**YOUR INSTRUCTIONS:**
Look through the material and copy each line holding "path".

┌──

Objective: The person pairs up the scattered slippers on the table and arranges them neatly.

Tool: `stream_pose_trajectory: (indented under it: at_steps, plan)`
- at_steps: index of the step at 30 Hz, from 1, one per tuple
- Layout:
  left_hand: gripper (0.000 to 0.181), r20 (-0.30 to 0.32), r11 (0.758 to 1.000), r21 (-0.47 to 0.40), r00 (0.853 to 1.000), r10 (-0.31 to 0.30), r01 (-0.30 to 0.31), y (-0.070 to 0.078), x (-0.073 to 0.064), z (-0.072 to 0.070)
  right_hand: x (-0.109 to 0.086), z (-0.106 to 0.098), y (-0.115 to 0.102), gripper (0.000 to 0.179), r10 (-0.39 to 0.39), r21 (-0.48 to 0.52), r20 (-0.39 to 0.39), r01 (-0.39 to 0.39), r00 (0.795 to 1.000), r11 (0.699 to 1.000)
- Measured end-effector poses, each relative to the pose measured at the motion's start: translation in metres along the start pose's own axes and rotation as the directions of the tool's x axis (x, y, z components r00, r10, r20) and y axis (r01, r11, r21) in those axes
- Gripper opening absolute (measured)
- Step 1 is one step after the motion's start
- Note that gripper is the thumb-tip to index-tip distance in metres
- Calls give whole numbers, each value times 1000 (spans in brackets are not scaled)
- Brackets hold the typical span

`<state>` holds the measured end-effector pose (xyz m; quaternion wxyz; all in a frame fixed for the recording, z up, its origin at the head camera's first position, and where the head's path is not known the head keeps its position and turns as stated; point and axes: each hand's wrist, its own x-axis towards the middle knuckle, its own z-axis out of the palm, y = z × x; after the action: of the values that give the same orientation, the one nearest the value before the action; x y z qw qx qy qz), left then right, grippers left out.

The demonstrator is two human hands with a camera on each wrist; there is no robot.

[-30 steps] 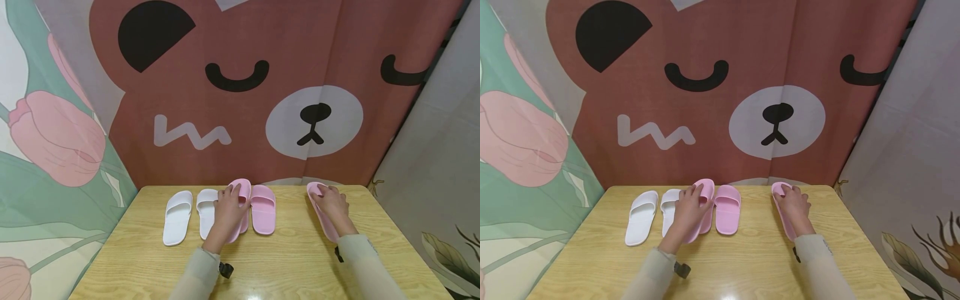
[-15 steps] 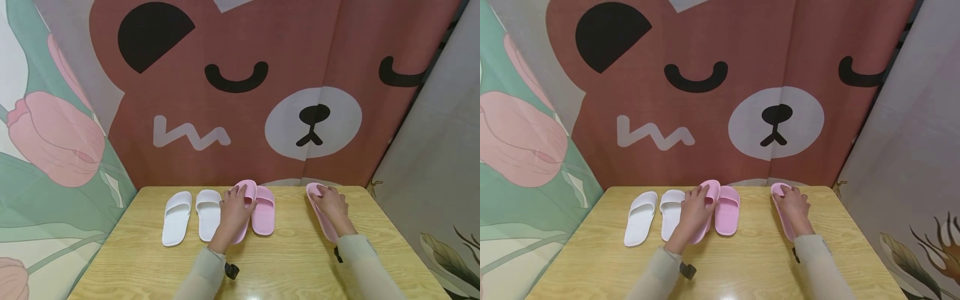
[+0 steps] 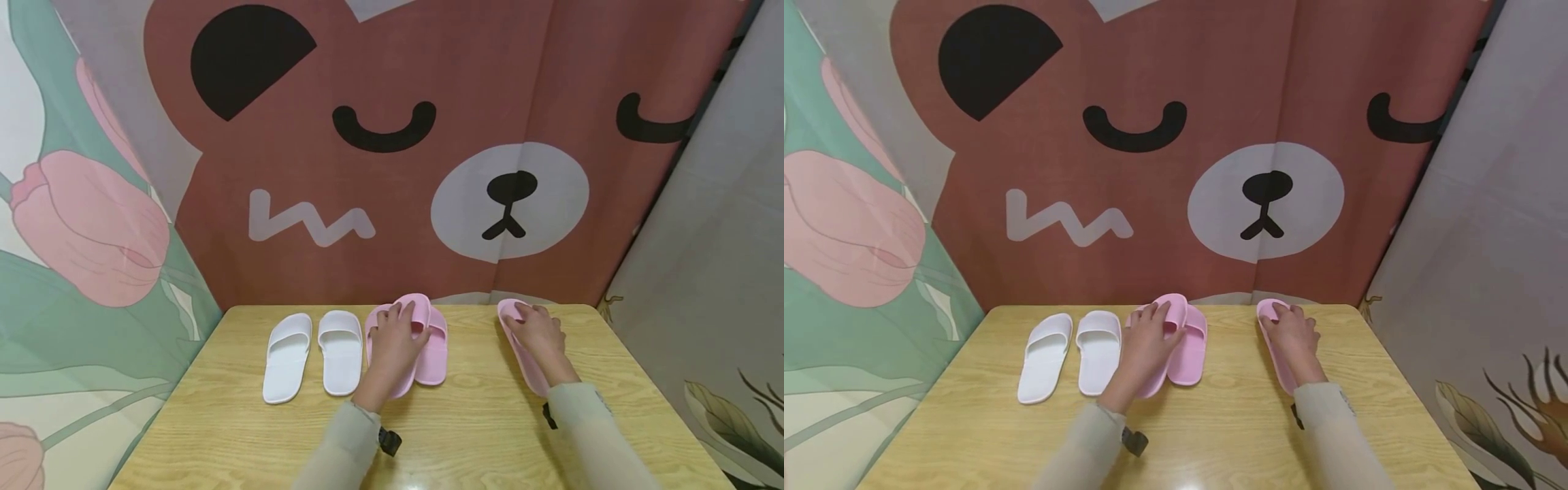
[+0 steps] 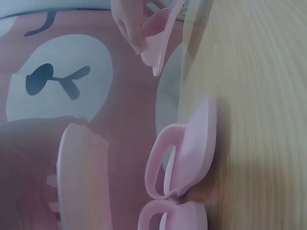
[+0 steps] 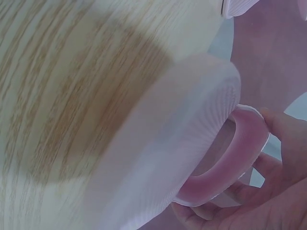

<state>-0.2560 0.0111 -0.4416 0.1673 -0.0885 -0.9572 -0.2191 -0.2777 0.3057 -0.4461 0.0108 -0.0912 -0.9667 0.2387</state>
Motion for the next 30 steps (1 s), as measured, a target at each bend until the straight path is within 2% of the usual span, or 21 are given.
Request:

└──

**YOUR RESPONSE:**
`<state>` holds the measured end-effector pose (xyz m; quaternion wxyz; all in a frame fixed for the recording, z up, its origin at the head camera's first position, and where the head's path is not known the head keeps its position and turns as stated; point and axes: each hand's wrist, its own x-axis towards the middle knuckle, its own z-axis out of the palm, y = z × x; after the action: of the values that give the same orientation, the one nearest the value before the action; x y z qw qx qy qz), left then right, grippers left out.
Motion for the next 30 steps (1 s), as measured, a target at each bend until the straight path is within 2% of the usual span, or 21 are given.

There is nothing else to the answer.